Write out, as an exact transcription, the line that has "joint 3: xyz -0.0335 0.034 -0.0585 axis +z" and each line after it through the end of the data below.

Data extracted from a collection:
-=-=-=-=-
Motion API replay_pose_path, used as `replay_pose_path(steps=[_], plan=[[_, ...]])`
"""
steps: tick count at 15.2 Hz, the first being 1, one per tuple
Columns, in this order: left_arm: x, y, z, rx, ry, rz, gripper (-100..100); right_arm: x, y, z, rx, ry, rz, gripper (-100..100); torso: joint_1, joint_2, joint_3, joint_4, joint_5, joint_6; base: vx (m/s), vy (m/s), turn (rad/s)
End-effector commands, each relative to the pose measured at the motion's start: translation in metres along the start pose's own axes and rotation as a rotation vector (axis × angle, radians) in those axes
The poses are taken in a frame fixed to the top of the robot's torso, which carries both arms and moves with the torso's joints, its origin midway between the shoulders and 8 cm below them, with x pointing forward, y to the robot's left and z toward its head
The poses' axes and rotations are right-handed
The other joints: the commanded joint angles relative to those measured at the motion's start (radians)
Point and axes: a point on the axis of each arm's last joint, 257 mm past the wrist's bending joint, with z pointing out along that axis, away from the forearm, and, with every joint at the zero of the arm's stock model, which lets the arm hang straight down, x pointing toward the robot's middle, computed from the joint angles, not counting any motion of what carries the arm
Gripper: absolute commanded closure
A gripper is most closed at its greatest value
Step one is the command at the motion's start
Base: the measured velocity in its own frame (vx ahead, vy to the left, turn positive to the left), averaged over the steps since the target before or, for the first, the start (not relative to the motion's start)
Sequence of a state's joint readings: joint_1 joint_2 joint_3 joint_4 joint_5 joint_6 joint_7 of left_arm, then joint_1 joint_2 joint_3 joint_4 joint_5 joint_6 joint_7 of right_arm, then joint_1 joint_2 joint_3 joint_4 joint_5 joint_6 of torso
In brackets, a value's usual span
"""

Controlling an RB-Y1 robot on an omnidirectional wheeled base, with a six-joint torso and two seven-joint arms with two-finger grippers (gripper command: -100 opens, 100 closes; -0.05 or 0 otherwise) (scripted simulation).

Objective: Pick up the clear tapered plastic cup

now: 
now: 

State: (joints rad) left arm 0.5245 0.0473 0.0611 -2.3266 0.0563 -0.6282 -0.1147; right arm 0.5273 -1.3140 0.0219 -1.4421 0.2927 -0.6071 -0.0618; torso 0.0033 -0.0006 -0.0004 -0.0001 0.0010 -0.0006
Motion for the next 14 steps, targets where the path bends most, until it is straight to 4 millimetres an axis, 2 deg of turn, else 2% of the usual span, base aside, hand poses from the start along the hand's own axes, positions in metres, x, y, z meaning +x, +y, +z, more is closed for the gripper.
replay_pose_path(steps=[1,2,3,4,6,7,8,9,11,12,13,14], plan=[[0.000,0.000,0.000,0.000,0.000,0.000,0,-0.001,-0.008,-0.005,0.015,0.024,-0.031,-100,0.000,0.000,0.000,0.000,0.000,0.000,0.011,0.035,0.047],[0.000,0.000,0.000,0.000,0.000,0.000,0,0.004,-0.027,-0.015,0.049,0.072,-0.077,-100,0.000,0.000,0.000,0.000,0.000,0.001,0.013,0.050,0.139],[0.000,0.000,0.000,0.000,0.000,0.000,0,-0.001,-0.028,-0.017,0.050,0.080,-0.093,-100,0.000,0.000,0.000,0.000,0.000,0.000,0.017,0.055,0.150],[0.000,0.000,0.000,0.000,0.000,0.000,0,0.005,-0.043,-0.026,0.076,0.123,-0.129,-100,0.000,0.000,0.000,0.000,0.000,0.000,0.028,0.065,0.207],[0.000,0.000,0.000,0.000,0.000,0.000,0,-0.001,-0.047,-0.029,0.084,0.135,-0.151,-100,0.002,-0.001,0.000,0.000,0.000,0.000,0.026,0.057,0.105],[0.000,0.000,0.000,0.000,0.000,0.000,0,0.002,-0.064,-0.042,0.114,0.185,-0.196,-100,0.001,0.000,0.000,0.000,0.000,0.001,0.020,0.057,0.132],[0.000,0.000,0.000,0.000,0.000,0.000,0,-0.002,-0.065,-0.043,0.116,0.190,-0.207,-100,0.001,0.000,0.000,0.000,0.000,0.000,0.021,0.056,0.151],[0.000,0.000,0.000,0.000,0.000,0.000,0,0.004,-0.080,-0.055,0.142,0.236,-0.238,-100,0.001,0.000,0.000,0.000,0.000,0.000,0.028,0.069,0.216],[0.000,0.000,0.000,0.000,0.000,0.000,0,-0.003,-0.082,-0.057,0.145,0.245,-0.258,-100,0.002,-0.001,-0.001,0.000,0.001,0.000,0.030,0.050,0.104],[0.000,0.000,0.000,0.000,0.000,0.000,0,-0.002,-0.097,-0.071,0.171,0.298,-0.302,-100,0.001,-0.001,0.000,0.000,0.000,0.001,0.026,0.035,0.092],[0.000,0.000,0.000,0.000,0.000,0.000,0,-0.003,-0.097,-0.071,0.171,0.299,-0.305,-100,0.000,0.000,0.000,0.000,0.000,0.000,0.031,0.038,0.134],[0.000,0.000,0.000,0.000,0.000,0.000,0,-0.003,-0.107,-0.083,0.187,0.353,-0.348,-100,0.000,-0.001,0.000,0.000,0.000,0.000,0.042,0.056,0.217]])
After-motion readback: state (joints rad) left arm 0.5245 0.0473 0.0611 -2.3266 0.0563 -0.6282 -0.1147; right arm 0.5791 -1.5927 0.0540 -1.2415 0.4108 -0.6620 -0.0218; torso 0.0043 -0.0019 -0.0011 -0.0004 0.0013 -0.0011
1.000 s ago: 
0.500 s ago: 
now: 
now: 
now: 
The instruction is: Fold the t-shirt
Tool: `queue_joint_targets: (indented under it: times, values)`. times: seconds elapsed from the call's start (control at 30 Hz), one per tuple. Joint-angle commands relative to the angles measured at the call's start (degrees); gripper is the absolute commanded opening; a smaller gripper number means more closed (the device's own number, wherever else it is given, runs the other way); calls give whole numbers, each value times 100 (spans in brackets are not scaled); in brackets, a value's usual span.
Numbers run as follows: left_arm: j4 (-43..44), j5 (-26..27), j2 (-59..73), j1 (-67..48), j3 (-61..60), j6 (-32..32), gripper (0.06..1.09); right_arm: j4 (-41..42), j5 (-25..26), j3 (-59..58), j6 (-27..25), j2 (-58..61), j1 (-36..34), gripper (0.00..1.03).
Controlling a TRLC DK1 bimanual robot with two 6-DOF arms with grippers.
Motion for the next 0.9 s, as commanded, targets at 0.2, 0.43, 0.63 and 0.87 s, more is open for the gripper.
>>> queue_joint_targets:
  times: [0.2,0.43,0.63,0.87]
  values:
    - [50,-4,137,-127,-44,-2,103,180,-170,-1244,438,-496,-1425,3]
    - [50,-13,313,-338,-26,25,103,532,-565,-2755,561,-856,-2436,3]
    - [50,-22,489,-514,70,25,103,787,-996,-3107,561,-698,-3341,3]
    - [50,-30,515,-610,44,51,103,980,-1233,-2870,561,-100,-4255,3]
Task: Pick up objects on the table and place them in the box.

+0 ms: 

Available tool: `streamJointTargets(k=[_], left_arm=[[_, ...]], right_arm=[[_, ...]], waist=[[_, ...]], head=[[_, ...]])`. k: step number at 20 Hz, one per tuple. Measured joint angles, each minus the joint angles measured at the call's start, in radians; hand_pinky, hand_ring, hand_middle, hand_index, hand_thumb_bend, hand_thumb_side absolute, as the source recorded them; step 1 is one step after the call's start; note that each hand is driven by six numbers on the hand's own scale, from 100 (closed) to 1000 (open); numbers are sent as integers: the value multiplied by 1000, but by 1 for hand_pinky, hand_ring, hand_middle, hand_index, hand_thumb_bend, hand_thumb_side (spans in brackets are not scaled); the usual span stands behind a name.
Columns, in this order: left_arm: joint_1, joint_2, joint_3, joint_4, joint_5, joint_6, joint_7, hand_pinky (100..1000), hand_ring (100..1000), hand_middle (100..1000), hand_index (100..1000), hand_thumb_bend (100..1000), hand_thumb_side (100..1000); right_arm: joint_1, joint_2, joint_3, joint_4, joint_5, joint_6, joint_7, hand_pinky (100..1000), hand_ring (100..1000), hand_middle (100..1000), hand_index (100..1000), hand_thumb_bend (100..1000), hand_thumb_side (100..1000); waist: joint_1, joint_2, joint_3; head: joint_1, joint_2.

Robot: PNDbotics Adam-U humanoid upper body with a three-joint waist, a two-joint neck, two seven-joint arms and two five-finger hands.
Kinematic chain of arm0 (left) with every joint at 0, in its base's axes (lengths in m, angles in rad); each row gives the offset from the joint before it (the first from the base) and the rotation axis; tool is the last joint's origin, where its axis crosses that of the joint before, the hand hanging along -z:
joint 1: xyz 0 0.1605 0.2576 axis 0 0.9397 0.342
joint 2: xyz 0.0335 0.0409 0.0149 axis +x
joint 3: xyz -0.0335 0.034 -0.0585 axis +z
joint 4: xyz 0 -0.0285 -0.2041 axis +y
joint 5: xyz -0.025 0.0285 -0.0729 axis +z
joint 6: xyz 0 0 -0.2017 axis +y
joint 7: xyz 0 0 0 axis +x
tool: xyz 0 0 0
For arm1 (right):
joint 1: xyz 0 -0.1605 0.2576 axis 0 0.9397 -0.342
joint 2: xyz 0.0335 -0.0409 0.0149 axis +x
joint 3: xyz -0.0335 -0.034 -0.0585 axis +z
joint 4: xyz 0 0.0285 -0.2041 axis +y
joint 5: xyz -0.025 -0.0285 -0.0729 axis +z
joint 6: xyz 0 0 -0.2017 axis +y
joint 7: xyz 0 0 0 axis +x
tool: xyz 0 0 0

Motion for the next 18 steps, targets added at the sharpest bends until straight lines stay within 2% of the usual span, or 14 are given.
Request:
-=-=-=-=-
# Final answer
joint 3: xyz -0.0335 0.034 -0.0585 axis +z
joint 4: xyz 0 -0.0285 -0.2041 axis +y
joint 5: xyz -0.025 0.0285 -0.0729 axis +z
joint 6: xyz 0 0 -0.2017 axis +y
joint 7: xyz 0 0 0 axis +x
tool: xyz 0 0 0
For arm1 (right):
joint 1: xyz 0 -0.1605 0.2576 axis 0 0.9397 -0.342
joint 2: xyz 0.0335 -0.0409 0.0149 axis +x
joint 3: xyz -0.0335 -0.034 -0.0585 axis +z
joint 4: xyz 0 0.0285 -0.2041 axis +y
joint 5: xyz -0.025 -0.0285 -0.0729 axis +z
joint 6: xyz 0 0 -0.2017 axis +y
joint 7: xyz 0 0 0 axis +x
tool: xyz 0 0 0

Motion for the next 18 steps, targets added at the sharpest bends until straight lines stay within 2% of the usual span, or 14 are given.
Request:

The exercise requires nothing more.